I currently only have 1 Gbps servers, but I want to work with 100 Mbps and also 10 Gbps servers too.
So what I want is I want to introduce a server with 10 Gbps with a weight of 100, a 1 Gbps server with a weight of 10 and a 100 Mbps server with a weight of 1.
I previously added servers twice to bring more traffic to them (which worked nice—the bandwidth almost doubled). But adding a 10 Gbps server 100 times to DNS is a bit ridiculous.

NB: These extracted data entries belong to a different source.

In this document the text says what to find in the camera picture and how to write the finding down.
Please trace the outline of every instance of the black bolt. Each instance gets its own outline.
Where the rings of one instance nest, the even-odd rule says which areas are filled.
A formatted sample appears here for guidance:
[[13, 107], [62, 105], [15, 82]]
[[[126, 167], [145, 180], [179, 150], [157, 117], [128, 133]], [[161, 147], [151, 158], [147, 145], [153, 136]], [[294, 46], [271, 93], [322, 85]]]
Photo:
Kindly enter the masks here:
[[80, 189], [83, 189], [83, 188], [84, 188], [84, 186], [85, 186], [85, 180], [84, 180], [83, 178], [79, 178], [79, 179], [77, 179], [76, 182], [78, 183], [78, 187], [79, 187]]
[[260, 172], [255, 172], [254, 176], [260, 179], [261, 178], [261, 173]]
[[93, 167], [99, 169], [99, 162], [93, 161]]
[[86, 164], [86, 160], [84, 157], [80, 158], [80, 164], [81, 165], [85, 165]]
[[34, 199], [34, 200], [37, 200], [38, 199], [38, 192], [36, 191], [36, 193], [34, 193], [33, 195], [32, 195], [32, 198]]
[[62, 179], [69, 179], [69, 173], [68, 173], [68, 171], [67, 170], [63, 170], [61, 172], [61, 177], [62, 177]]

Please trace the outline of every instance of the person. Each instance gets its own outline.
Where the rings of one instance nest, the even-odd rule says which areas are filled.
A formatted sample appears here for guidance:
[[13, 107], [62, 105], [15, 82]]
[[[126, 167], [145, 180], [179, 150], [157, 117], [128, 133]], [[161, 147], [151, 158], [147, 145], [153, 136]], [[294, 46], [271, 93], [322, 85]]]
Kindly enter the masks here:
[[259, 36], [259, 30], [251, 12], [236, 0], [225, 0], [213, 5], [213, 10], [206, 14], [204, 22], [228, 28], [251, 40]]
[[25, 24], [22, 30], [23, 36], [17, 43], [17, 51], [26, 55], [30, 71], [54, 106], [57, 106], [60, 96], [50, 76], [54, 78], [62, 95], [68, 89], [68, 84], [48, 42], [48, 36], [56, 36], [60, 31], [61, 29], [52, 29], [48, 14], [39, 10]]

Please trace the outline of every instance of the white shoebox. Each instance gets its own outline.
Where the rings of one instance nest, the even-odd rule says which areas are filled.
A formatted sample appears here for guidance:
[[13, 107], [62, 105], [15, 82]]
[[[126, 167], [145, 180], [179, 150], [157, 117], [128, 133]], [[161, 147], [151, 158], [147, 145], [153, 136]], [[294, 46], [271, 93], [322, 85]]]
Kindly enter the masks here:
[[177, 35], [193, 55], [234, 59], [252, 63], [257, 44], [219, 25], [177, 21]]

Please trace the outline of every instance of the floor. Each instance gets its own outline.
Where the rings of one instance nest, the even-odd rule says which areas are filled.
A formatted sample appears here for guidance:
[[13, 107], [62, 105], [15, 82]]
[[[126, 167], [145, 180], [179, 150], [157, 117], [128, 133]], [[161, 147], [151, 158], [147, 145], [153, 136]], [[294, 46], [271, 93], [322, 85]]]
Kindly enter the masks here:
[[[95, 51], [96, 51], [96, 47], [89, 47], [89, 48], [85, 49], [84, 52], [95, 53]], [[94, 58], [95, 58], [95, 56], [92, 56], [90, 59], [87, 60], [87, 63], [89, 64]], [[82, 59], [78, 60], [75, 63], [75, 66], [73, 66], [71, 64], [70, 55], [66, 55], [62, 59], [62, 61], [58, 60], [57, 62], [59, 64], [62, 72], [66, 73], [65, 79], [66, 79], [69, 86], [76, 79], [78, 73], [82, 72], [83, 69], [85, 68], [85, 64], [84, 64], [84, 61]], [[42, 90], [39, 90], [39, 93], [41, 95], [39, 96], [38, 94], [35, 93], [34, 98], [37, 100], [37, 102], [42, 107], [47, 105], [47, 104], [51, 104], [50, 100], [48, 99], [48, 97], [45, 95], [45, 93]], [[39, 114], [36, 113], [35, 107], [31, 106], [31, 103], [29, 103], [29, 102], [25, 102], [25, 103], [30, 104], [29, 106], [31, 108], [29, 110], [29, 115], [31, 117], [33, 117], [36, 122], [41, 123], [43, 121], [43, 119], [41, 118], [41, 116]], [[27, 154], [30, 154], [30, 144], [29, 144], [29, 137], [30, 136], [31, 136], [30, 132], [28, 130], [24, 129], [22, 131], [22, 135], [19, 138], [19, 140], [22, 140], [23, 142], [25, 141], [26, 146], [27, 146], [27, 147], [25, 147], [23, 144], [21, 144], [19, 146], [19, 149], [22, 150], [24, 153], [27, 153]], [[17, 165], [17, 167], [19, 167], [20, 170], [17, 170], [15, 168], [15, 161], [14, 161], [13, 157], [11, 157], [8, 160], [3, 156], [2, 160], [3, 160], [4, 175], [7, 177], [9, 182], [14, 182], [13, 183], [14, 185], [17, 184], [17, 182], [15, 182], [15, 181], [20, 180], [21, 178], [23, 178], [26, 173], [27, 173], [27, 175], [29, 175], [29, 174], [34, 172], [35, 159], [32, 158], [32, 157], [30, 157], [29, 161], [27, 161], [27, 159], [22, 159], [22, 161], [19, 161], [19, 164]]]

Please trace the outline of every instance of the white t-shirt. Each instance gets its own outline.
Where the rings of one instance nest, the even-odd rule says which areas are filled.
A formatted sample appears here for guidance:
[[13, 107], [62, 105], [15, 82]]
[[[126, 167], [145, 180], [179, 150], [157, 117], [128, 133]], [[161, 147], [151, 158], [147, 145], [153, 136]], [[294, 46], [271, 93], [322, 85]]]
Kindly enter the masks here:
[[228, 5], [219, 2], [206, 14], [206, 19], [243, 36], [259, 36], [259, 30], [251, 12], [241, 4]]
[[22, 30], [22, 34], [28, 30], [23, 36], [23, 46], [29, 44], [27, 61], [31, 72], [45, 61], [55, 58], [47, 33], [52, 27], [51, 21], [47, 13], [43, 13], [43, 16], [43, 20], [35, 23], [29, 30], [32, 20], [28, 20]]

So I thought about using the TTL.
If I give server A 240 seconds TTL and server B only 120 seconds (which is about about the minimum to use for round robin, as a lot of DNS servers set to 120 if a lower TTL is specified (so I have heard)). I think something like this should occur in an ideal scenario:
First 120 seconds
50% of requests get server A -> keep it for 240 seconds.
50% of requests get server B -> keep it for 120 seconds
Second 120 seconds
50% of requests still have server A cached -> keep it for another 120 seconds.
25% of requests get server A -> keep it for 240 seconds
25% of requests get server B -> keep it for 120 seconds
Third 120 seconds
25% will get server A (from the 50% of Server A that now expired) -> cache 240 sec
25% will get server B (from the 50% of Server A that now expired) -> cache 120 sec
25% will have server A cached for another 120 seconds
12.5% will get server B (from the 25% of server B that now expired) -> cache 120sec
12.5% will get server A (from the 25% of server B that now expired) -> cache 240 sec
Fourth 120 seconds
25% will have server A cached -> cache for another 120 secs
12.5% will get server A (from the 25% of b that now expired) -> cache 240 secs
12.5% will get server B (from the 25% of b that now expired) -> cache 120 secs
12.5% will get server A (from the 25% of a that now expired) -> cache 240 secs
12.5% will get server B (from the 25% of a that now expired) -> cache 120 secs
6.25% will get server A (from the 12.5% of b that now expired) -> cache 240 secs
6.25% will get server B (from the 12.5% of b that now expired) -> cache 120 secs
12.5% will have server A cached -> cache another 120 secs
... I think I lost something at this point, but I think you get the idea...
As you can see this gets pretty complicated to predict and it will for sure not work out like this in practice. But it should definitely have an effect on the distribution!
I know that weighted round robin exists and is just controlled by the root server. It just cycles through DNS records when responding and returns DNS records with a set probability that corresponds to the weighting. My DNS server does not support this, and my requirements are not that precise. If it doesn't weight perfectly its okay, but it should go into the right direction.
I think using the TTL field could be a more elegant and easier solution—and it doesn't require a DNS server that controls this dynamically, which saves resources—which is in my opinion the whole point of DNS load balancing vs hardware load balancers.
My question now is: Are there any best practices / methods / rules of thumb to weight round robin distribution using the TTL attribute of DNS records?
Edit:
The system is a forward proxy server system. The amount of Bandwidth (not requests) exceeds what one single server with Ethernet can handle. So I need a balancing solution that distributes the bandwidth to several servers. Are there any alternative methods than using DNS? Of course I can use a load balancer with fibre channel etc, but the costs are ridiculous and it also increases only the width of the bottleneck and does not eliminate it. The only thing I can think of are anycast (is it anycast or multicast?) IP addresses, but I don't have the means to set up such a system.